== EXCERPTED RECORDS ==
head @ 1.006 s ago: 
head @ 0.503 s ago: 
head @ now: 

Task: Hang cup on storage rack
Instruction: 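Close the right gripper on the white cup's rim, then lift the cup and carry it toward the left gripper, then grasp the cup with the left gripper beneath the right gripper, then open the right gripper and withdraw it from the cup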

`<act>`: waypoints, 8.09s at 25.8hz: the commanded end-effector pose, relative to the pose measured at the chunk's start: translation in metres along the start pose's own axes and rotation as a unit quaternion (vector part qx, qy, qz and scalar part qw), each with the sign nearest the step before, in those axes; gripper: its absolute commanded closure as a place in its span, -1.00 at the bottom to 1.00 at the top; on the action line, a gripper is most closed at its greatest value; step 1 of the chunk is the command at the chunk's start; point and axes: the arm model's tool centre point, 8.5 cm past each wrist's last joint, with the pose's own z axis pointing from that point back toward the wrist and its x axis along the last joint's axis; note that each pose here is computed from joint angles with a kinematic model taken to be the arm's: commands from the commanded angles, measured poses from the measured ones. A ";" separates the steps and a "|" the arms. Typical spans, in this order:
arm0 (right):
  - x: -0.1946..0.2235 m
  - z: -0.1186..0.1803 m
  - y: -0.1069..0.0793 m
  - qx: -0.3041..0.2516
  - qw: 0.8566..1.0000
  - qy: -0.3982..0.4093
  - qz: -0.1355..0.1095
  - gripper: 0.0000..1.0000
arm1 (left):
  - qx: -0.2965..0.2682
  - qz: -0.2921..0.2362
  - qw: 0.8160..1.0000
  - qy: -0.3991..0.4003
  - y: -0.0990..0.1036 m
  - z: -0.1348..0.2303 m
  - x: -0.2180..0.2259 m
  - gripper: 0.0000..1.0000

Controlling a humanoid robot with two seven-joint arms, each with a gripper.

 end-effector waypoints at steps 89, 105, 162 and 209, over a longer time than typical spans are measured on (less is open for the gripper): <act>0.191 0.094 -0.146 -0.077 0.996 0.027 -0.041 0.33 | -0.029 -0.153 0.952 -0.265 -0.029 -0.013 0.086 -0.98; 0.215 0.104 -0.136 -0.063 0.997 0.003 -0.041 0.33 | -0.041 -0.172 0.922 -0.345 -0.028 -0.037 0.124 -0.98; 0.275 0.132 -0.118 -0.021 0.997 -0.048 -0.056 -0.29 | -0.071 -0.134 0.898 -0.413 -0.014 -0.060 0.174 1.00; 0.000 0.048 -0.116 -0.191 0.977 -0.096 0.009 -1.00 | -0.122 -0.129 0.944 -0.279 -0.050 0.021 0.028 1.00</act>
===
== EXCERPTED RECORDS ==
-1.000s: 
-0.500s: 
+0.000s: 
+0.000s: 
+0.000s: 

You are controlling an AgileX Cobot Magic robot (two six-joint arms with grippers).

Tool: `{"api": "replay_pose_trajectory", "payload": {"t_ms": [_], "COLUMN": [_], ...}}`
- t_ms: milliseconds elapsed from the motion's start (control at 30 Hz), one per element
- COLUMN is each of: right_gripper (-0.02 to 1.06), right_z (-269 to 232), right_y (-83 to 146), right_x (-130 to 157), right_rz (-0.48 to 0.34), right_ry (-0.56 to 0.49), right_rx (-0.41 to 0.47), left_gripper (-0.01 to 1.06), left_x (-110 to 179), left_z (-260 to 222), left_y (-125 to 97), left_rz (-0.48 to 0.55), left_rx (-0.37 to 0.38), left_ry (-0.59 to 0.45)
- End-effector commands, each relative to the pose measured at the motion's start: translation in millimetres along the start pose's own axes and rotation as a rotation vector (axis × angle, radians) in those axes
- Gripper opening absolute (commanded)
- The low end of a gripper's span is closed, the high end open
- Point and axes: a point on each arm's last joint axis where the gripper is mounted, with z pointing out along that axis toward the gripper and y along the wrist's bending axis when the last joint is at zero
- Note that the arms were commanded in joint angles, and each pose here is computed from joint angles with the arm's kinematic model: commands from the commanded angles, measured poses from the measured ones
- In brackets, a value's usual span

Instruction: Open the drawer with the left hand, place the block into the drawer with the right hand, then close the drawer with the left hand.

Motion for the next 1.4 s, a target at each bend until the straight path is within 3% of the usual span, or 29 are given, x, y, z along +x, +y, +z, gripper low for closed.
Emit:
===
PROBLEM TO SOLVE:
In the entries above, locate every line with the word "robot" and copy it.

ANSWER TO THIS TASK:
Controlling a humanoid robot with two seven-joint arms, each with a gripper.
You are controlling an AgileX Cobot Magic robot (two six-joint arms with grippers).

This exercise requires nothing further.